# EXERCISE DETAILS
In the listing below, find the line containing "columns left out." and the line containing "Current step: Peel". Repeat exactly those two lines and every line between them.

# INFORMATION PROVIDED

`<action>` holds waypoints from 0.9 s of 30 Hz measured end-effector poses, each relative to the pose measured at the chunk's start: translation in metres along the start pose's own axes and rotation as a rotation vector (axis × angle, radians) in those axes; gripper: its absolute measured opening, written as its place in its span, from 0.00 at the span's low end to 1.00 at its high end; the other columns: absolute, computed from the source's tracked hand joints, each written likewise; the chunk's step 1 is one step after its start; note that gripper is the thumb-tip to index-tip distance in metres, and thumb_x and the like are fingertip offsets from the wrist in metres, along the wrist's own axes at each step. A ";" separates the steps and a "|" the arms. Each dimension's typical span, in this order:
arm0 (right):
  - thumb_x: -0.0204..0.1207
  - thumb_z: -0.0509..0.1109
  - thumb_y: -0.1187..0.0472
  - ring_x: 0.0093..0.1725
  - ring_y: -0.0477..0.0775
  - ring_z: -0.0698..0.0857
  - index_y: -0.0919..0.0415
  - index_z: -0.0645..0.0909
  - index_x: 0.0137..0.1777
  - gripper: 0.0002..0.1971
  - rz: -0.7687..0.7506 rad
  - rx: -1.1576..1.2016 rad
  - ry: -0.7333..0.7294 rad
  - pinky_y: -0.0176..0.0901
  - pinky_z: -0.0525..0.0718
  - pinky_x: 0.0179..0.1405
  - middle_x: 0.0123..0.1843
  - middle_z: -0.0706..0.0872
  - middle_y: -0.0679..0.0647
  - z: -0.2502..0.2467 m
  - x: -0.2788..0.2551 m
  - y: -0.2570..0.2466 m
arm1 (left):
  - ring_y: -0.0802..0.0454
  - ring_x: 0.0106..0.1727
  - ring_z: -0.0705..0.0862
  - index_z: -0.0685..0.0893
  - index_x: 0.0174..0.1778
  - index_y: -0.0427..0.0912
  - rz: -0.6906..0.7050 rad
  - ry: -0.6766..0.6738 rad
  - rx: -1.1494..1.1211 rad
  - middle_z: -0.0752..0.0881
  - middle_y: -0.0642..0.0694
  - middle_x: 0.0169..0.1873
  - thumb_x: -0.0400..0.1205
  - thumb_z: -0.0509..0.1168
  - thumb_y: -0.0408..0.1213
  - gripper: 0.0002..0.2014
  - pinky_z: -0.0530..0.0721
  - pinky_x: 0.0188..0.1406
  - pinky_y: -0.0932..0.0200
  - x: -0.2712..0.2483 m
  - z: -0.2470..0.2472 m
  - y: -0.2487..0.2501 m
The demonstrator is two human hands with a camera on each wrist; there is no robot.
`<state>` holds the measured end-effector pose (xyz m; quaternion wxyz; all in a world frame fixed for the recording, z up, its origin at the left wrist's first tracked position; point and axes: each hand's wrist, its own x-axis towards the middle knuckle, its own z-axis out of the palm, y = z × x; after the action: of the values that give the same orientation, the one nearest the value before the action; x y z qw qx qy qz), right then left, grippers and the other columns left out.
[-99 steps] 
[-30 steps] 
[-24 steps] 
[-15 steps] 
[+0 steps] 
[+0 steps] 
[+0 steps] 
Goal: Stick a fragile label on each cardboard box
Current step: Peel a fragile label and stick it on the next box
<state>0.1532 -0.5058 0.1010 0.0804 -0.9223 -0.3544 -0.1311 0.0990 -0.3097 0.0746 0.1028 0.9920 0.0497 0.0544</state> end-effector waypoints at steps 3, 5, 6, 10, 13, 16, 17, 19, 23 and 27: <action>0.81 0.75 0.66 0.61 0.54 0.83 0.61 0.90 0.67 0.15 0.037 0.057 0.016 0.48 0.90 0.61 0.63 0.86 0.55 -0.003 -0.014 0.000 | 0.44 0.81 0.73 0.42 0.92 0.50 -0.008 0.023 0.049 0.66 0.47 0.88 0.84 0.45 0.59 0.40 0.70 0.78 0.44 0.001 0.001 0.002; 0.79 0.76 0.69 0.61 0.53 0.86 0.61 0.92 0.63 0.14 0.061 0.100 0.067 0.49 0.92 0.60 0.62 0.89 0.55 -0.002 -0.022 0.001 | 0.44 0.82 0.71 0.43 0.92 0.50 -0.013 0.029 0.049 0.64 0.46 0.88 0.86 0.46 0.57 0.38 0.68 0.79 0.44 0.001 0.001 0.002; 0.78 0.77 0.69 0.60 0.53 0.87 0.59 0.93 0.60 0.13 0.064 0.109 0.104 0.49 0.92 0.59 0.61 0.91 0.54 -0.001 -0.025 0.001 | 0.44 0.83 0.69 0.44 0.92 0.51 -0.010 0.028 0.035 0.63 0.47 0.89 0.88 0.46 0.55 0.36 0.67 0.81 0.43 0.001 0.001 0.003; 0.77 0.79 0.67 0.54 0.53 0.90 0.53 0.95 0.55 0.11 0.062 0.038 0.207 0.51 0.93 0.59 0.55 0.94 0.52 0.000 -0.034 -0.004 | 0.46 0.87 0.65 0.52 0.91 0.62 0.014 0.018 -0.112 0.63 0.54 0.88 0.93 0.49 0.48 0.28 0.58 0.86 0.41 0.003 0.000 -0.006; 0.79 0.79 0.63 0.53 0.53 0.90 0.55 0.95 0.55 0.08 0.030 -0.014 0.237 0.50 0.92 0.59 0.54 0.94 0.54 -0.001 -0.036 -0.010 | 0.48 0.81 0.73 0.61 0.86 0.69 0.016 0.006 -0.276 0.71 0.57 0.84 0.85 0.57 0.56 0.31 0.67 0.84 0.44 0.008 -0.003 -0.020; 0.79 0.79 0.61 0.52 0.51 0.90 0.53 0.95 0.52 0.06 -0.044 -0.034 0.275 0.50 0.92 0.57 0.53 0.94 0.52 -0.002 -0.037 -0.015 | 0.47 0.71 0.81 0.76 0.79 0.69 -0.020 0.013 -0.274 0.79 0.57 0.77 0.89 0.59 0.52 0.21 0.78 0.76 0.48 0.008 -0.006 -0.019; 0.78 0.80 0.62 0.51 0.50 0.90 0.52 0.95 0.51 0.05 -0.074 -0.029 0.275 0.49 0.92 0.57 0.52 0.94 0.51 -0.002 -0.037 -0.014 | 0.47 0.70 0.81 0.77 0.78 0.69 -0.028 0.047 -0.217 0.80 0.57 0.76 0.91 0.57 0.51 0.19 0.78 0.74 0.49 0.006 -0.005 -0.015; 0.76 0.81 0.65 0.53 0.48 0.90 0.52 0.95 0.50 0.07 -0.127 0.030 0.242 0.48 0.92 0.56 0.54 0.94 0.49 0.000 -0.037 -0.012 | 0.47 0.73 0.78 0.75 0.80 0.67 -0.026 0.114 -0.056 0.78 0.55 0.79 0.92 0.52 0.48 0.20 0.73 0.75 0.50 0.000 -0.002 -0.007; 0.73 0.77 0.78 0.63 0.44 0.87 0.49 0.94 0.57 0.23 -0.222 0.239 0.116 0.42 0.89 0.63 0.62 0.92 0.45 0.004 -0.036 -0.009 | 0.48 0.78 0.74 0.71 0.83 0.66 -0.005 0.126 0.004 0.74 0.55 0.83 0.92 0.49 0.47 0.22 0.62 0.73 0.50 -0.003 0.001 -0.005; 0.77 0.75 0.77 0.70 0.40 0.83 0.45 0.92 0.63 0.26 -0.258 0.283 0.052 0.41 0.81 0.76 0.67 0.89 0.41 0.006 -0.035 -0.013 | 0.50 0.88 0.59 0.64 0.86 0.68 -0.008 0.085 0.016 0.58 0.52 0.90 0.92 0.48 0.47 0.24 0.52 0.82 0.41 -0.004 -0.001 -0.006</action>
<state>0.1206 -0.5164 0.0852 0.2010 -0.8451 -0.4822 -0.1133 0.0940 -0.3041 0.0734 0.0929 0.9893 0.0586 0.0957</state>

# WRITTEN REPLY
`<state>` holds the measured end-effector pose (xyz m; quaternion wxyz; all in a world frame fixed for the recording, z up, its origin at the left wrist's first tracked position; point and axes: each hand's wrist, its own x-axis towards the middle knuckle, its own z-axis out of the palm, y = z × x; after the action: of the values that give the same orientation, the one nearest the value before the action; x y z qw qx qy qz), right then left, grippers and the other columns left out.
[-99 steps] 
[-30 steps] 
[-24 steps] 
[-15 steps] 
[+0 steps] 
[+0 steps] 
[+0 steps] 
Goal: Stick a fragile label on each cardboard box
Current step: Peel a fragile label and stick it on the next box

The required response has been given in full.